┌─ THE DATA

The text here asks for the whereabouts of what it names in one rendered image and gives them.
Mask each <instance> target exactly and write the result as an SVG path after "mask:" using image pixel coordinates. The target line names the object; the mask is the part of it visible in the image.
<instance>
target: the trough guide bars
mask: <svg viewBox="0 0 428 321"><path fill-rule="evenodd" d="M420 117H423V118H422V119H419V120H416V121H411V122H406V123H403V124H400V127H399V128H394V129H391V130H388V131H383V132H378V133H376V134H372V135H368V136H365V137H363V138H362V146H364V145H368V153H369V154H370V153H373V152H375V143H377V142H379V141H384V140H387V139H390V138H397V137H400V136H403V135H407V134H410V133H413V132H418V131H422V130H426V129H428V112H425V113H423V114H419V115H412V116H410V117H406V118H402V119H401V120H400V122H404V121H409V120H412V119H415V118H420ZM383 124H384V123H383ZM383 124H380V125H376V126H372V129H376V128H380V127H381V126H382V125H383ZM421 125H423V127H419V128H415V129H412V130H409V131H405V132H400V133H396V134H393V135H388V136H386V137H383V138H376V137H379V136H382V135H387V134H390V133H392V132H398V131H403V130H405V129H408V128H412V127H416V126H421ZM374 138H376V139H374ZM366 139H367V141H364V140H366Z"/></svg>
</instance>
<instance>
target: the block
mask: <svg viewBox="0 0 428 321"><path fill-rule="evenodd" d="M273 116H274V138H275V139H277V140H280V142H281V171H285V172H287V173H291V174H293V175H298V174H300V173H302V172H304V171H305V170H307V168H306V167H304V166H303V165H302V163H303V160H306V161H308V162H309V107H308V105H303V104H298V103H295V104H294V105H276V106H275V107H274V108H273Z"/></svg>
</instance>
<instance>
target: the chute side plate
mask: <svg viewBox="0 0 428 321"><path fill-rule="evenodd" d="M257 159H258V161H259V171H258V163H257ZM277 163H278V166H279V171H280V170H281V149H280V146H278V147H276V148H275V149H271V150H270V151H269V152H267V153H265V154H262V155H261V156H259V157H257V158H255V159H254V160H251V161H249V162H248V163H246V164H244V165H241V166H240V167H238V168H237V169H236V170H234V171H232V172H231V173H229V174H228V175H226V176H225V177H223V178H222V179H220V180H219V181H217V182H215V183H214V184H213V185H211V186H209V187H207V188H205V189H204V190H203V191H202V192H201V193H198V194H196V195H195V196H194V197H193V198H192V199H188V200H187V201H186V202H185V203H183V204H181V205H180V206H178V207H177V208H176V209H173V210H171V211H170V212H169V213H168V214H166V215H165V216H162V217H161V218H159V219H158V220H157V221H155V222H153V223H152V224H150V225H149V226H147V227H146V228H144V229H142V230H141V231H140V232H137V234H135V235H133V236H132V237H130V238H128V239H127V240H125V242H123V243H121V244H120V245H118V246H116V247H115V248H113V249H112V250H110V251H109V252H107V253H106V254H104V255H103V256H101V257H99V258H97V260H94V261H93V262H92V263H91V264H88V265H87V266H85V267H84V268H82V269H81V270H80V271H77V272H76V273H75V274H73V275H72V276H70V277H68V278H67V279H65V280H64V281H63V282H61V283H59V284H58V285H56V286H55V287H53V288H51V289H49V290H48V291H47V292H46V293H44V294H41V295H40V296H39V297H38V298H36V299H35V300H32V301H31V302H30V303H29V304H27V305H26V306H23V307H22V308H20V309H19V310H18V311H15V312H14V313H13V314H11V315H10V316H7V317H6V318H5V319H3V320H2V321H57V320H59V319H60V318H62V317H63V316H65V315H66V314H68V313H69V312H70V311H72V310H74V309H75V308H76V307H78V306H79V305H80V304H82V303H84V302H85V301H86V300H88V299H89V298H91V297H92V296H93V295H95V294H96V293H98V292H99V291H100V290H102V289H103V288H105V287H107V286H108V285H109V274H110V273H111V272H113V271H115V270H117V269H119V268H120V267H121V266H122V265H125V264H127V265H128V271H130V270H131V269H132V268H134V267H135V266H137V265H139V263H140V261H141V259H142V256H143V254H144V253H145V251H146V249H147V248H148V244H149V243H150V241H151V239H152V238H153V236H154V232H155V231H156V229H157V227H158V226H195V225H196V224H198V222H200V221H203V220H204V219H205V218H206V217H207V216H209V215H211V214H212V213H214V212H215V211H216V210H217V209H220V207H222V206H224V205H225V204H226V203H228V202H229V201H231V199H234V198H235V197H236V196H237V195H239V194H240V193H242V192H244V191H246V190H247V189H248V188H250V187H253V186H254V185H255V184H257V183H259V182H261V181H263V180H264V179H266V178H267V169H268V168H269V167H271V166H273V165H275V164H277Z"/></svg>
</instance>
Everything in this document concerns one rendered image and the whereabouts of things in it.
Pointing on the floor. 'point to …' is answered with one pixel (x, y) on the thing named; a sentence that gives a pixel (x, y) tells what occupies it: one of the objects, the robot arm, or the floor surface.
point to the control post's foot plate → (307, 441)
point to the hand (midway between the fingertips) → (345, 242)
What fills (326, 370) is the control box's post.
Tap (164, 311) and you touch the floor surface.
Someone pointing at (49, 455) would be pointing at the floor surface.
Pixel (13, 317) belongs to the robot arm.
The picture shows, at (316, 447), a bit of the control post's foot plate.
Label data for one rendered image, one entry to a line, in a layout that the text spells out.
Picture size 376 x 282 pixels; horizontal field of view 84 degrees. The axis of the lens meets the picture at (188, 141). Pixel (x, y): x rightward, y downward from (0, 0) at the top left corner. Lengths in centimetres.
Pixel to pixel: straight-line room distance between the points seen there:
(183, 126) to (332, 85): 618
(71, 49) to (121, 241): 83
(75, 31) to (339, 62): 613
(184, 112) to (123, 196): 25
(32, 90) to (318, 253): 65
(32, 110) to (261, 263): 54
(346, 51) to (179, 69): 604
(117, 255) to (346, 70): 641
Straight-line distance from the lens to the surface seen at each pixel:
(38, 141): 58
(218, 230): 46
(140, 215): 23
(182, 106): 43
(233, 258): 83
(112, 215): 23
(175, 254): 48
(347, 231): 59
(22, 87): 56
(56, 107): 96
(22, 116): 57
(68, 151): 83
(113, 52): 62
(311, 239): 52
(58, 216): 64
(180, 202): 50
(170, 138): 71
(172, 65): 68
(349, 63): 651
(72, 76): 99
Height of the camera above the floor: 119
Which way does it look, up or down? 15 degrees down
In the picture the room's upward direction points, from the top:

└─

▶ _WHAT YOU HAVE TO DO_
Nothing but the lines from the one with "(68, 151): 83" through the final line of the data belongs in the answer, and they must match exactly.

▶ _EXPECTED OUTPUT_
(68, 151): 83
(113, 52): 62
(311, 239): 52
(58, 216): 64
(180, 202): 50
(170, 138): 71
(172, 65): 68
(349, 63): 651
(72, 76): 99
Height of the camera above the floor: 119
Which way does it look, up or down? 15 degrees down
In the picture the room's upward direction points, from the top:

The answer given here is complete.